● Exercise details
Drop every picture, then print the rest of the listing exactly as given.
== Data block
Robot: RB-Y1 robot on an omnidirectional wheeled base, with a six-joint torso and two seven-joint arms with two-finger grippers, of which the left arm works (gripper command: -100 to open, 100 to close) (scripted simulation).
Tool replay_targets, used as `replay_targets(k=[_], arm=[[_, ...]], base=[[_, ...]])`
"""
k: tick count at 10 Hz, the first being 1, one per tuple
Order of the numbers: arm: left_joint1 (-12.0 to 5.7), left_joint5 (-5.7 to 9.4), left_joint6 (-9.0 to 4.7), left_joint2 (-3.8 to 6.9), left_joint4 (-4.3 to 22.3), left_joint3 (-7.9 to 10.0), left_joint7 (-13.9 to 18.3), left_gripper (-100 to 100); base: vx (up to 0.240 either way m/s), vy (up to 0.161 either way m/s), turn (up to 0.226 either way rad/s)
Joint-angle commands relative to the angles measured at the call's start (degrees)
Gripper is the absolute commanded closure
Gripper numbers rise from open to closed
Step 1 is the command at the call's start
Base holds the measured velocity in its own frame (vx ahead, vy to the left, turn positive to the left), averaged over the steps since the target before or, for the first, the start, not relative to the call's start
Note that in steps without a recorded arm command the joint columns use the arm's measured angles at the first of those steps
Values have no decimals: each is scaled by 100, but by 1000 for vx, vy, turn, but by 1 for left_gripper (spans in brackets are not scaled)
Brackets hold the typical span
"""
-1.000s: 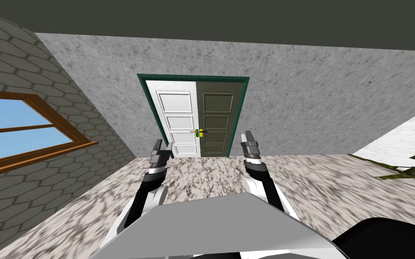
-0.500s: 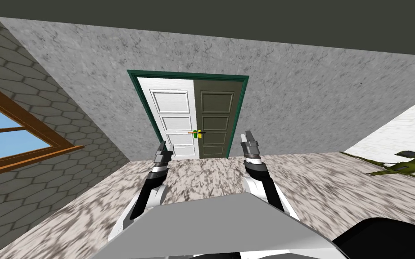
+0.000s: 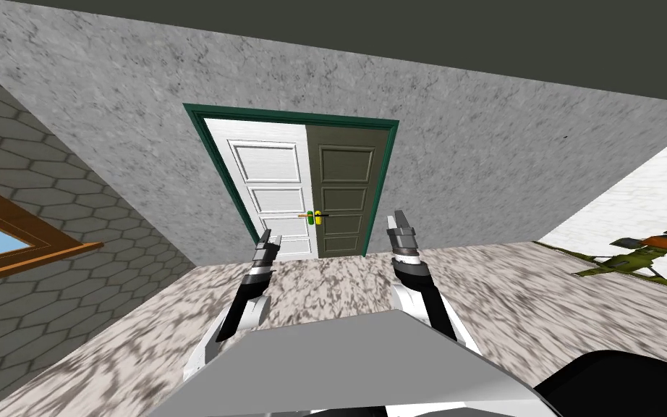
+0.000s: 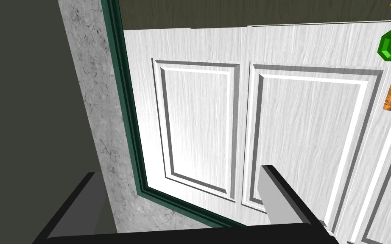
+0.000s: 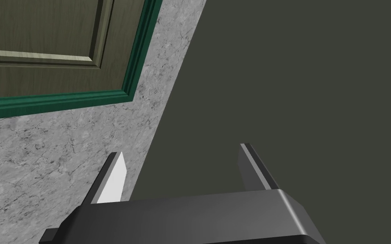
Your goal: Pull the door open
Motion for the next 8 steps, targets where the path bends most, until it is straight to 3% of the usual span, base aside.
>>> replay_targets(k=[1,8], arm=[[-90,29,39,64,246,44,41,-100],[-456,134,278,298,1197,193,166,-100]], base=[[97,4,-84],[102,-5,-61]])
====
● Solution
Robot: RB-Y1 robot on an omnidirectional wheeled base, with a six-joint torso and two seven-joint arms with two-finger grippers, of which the left arm works (gripper command: -100 to open, 100 to close) (scripted simulation).
Tool replay_targets, used as `replay_targets(k=[_], arm=[[_, ...]], base=[[_, ...]])`
"""
k: tick count at 10 Hz, the first being 1, one per tuple
Order of the numbers: arm: left_joint1 (-12.0 to 5.7), left_joint5 (-5.7 to 9.4), left_joint6 (-9.0 to 4.7), left_joint2 (-3.8 to 6.9), left_joint4 (-4.3 to 22.3), left_joint3 (-7.9 to 10.0), left_joint7 (-13.9 to 18.3), left_gripper (-100 to 100); base: vx (up to 0.240 either way m/s), vy (up to 0.161 either way m/s), turn (up to 0.226 either way rad/s)
Joint-angle commands relative to the angles measured at the call's start (degrees)
Gripper is the absolute commanded closure
Gripper numbers rise from open to closed
Step 1 is the command at the call's start
Base holds the measured velocity in its own frame (vx ahead, vy to the left, turn positive to the left), averaged over the steps since the target before or, for the first, the start, not relative to the call's start
Note that in steps without a recorded arm command the joint columns use the arm's measured angles at the first of those steps
Values have no decimals: each is scaled by 100, but by 1000 for vx, vy, turn, but by 1 for left_gripper (spans in brackets are not scaled)
Brackets hold the typical span
"""
-1.000s: 
-0.500s: 
+0.000s: 
+0.000s: 
+0.000s: 
Your goal: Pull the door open
Motion for the next 8 steps, targets where the path bends most, until it is straight to 3% of the usual span, base aside.
>>> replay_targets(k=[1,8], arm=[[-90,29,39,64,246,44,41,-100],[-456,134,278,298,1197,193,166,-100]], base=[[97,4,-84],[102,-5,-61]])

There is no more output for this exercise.